Output the listing below verbatim, but drop the images.

═════ Data below

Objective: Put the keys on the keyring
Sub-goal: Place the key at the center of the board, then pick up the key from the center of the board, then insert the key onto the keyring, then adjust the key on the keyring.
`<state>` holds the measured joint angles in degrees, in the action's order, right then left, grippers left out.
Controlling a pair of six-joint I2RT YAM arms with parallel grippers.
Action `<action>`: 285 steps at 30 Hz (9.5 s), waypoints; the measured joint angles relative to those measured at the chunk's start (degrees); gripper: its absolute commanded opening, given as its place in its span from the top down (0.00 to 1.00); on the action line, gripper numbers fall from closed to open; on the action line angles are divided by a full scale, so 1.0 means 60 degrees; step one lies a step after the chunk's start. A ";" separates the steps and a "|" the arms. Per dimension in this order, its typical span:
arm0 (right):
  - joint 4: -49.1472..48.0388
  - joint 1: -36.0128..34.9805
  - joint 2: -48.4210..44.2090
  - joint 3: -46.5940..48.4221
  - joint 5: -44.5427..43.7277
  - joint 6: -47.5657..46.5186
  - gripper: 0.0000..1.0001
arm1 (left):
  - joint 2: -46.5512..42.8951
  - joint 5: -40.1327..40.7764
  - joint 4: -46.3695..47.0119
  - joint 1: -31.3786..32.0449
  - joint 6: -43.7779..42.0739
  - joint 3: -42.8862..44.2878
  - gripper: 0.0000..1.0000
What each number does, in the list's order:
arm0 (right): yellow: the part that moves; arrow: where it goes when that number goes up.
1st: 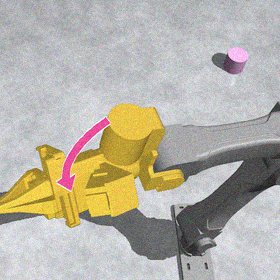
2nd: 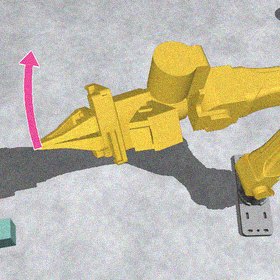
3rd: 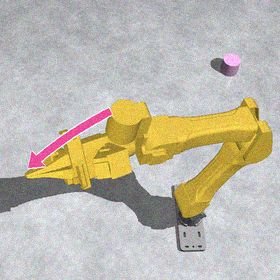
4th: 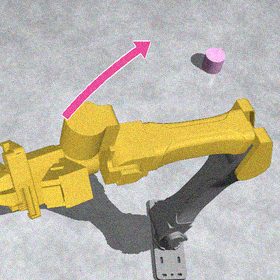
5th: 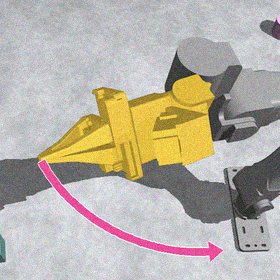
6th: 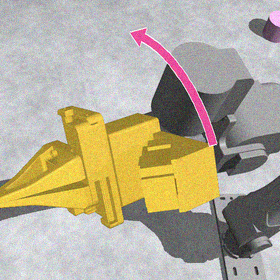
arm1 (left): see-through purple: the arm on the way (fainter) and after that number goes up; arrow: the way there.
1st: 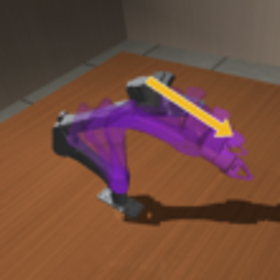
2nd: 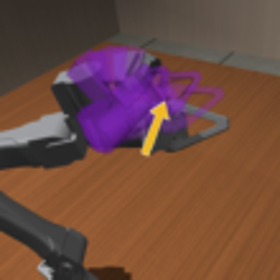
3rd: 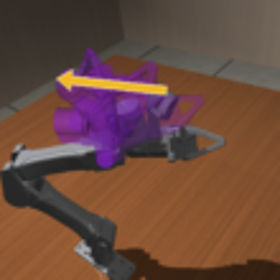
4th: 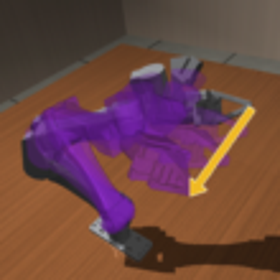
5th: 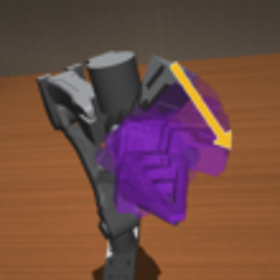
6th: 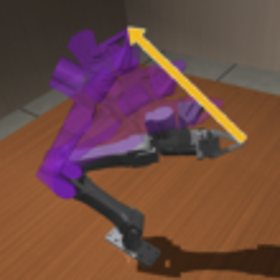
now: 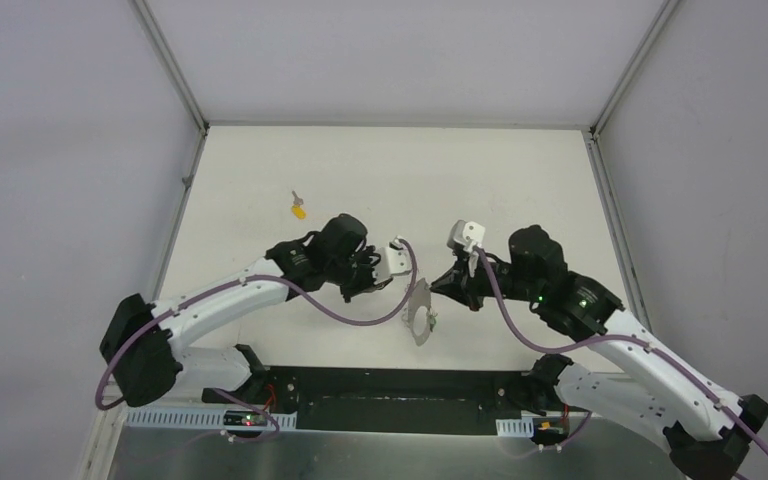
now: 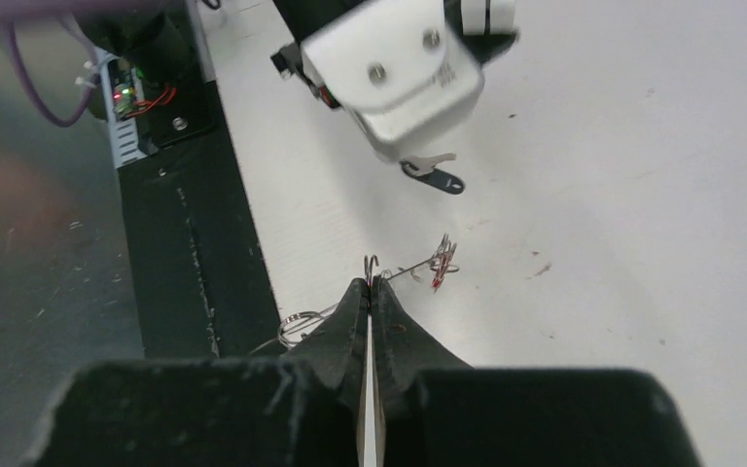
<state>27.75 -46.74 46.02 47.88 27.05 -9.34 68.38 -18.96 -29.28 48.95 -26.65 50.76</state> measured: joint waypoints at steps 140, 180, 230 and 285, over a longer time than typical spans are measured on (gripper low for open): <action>-0.2018 -0.0131 0.0714 -0.1184 0.3566 -0.1275 1.00 | -0.1264 0.0408 -0.0255 0.3056 -0.0798 0.1297 1.00; -0.1963 -0.0193 0.0448 -0.1235 0.3104 -0.1137 1.00 | -0.1166 0.2044 -0.0455 0.4350 -0.1042 0.1370 1.00; -0.1927 -0.0193 0.0375 -0.1235 0.2947 -0.1137 1.00 | -0.0718 0.3785 -0.0940 0.5034 -0.0940 0.1392 0.37; -0.1891 -0.0193 0.0222 -0.1246 0.2852 -0.1107 1.00 | -0.1843 0.1246 0.2958 0.3563 0.3293 -0.0681 0.96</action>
<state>16.40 -47.90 47.35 40.40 44.16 -15.99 57.32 -11.49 -11.53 70.32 -6.90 46.68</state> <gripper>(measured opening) 0.007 0.154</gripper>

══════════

Response to the task
Objective: Put the keys on the keyring
Sub-goal: Place the key at the center of the board, then pick up the key from the center of the board, then insert the key onto the keyring, then adjust the key on the keyring.
`<state>` holds the measured joint angles in degrees, in the action's order, right then left, grippers left out.
Controlling a pair of six-joint I2RT YAM arms with parallel grippers.
Action `<action>`: 285 steps at 30 Hz (9.5 s), waypoints; the measured joint angles relative to those measured at the chunk's start (degrees); gripper: its absolute commanded opening, given as its place in its span from the top down (0.00 to 1.00); on the action line, gripper numbers fall from closed to open; on the action line angles are divided by a full scale, so 1.0 means 60 degrees; step one lies a step after the chunk's start. A ";" separates the steps and a "|" the arms. Per dimension in this order, its typical span:
arm0 (right):
  - joint 4: -49.1472..48.0388
  - joint 1: -36.0128..34.9805
  - joint 2: -48.4210..44.2090
  - joint 3: -46.5940..48.4221
  - joint 5: -44.5427..43.7277
  - joint 6: -47.5657..46.5186
  - gripper: 0.0000..1.0001
arm1 (left):
  - joint 2: -46.5512..42.8951
  - joint 5: -40.1327..40.7764
  - joint 4: -46.3695..47.0119
  - joint 1: -31.3786..32.0449
  - joint 6: -43.7779..42.0739
  - joint 3: -42.8862..44.2878
  - gripper: 0.0000..1.0000
What each number does, in the list's order:
arm0 (right): yellow: the part that moves; arrow: where it goes when that number goes up.
1st: 
2nd: 
3rd: 
4th: 
5th: 
6th: 
arm1 (left): see-through purple: the arm on the way (fainter) and after that number goes up; arrow: the way there.
1st: 
2nd: 
3rd: 
4th: 
5th: 
6th: 
now: 
now: 
<state>27.75 -46.74 46.02 47.88 27.05 -9.34 68.38 -18.96 -29.28 48.95 -26.65 50.76</state> measured: joint waypoints at steps 140, 180, 230 and 285, over a longer time than typical spans are measured on (gripper low for open): <action>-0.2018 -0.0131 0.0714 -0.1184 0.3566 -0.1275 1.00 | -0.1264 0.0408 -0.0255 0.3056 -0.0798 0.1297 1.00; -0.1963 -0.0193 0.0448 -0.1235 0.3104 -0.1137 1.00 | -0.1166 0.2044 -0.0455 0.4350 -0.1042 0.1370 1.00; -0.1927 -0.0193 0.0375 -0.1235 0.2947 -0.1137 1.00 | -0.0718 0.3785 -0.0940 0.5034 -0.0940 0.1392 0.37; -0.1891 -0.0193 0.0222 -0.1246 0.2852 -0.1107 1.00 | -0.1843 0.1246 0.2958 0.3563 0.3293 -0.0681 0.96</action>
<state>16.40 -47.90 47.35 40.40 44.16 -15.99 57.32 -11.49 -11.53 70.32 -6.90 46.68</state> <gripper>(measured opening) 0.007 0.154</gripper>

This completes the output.